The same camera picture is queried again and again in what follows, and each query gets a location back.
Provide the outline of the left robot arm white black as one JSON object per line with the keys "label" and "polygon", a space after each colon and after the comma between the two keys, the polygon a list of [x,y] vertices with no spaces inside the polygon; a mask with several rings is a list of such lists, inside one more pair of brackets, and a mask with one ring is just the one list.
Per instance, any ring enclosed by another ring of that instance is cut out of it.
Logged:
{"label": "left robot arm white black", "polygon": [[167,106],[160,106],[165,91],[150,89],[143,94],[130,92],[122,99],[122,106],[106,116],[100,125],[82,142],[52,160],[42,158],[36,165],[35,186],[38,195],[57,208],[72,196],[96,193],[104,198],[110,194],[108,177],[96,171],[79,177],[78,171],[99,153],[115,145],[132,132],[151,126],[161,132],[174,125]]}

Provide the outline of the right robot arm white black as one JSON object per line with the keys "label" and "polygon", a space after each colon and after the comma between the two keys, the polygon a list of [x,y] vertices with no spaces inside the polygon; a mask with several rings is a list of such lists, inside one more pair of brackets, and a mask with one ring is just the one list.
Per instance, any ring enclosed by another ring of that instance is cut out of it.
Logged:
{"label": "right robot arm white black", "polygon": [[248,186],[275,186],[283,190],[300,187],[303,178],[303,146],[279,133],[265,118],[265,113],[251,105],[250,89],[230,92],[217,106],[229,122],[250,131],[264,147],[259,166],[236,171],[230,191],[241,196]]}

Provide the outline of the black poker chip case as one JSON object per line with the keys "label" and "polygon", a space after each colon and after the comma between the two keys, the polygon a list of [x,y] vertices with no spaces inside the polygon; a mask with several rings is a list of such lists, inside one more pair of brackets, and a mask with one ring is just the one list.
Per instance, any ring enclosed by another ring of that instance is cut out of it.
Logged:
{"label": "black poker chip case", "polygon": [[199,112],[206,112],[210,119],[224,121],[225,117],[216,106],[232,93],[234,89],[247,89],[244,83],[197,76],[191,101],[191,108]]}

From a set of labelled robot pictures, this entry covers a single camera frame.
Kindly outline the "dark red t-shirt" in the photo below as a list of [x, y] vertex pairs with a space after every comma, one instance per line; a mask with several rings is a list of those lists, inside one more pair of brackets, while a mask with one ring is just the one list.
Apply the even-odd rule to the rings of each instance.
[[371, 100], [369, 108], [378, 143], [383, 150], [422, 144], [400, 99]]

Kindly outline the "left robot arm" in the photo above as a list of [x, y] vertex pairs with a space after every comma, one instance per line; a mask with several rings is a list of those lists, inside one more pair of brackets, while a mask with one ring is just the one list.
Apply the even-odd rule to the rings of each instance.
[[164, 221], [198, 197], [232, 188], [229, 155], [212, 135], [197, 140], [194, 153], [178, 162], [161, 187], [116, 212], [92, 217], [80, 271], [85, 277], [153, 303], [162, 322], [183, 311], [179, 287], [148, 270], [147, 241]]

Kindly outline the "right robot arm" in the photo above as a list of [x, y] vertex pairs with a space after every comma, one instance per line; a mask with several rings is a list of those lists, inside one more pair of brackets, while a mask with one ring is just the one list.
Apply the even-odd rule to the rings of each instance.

▸ **Brief**
Write the data out once more. Keep every word the same.

▸ **Reply**
The same camera picture is queried again and again in what follows, and each query gets a location back.
Provide the outline of the left robot arm white black as one JSON object per line with the keys "label" and "polygon", a space after each colon and after the comma between the two keys, the polygon a list of [x,y] vertices with no spaces inside the polygon; a mask with several rings is a list of such lists, inside one more pair of brackets, and a mask with one ring is just the one list.
Per instance, any ring enclosed by another ring of that instance is cut out of it.
Logged:
{"label": "left robot arm white black", "polygon": [[167,106],[160,106],[165,91],[150,89],[143,94],[130,92],[122,99],[122,106],[106,116],[100,125],[82,142],[52,160],[42,158],[36,165],[35,186],[38,195],[57,208],[72,196],[96,193],[104,198],[110,194],[108,177],[96,171],[79,177],[78,171],[99,153],[115,145],[132,132],[151,126],[161,132],[174,125]]}

Provide the outline of the right robot arm white black as one JSON object per line with the keys "label" and "polygon", a space after each colon and after the comma between the two keys, the polygon a list of [x,y] vertices with no spaces inside the polygon; a mask with several rings is a list of such lists, inside one more pair of brackets, and a mask with one ring is just the one list.
Per instance, any ring enclosed by another ring of that instance is cut out of it.
Logged:
{"label": "right robot arm white black", "polygon": [[248,186],[275,186],[283,190],[300,187],[303,178],[303,146],[279,133],[265,118],[265,113],[251,105],[250,89],[230,92],[217,106],[229,122],[250,131],[264,147],[259,166],[236,171],[230,191],[241,196]]}

Provide the outline of the black poker chip case as one JSON object per line with the keys "label" and "polygon", a space after each colon and after the comma between the two keys, the polygon a list of [x,y] vertices with no spaces inside the polygon; a mask with several rings is a list of such lists, inside one more pair of brackets, and a mask with one ring is just the one list.
Per instance, any ring enclosed by another ring of that instance is cut out of it.
Logged:
{"label": "black poker chip case", "polygon": [[199,112],[206,112],[210,119],[224,121],[225,117],[216,106],[232,93],[234,89],[247,89],[244,83],[197,76],[191,101],[191,108]]}

From a set of labelled robot pictures, this entry covers a single camera frame.
Kindly outline the "dark red t-shirt" in the photo below as a list of [x, y] vertex pairs with a space after every comma, one instance per line; a mask with several rings is a list of those lists, inside one more pair of brackets, while a mask with one ring is just the one list.
Apply the even-odd rule to the rings of each instance.
[[371, 100], [369, 108], [378, 143], [383, 150], [422, 144], [400, 99]]

Kindly outline the "left robot arm" in the photo above as a list of [x, y] vertex pairs with a space after every comma, one instance per line; a mask with several rings is a list of those lists, inside one more pair of brackets, while a mask with one ring is just the one list.
Apply the even-odd rule to the rings of each instance.
[[164, 221], [198, 197], [232, 188], [229, 155], [212, 135], [197, 140], [194, 153], [178, 162], [161, 187], [116, 212], [92, 217], [80, 271], [85, 277], [153, 303], [162, 322], [183, 311], [179, 287], [148, 270], [147, 241]]

Kindly outline the "right robot arm" in the photo above as a list of [x, y] vertex pairs with a space after every comma, one instance per line; a mask with several rings is a list of those lists, inside one more pair of brackets, while a mask with one ring is just the one list.
Apply the even-odd rule to the rings of each instance.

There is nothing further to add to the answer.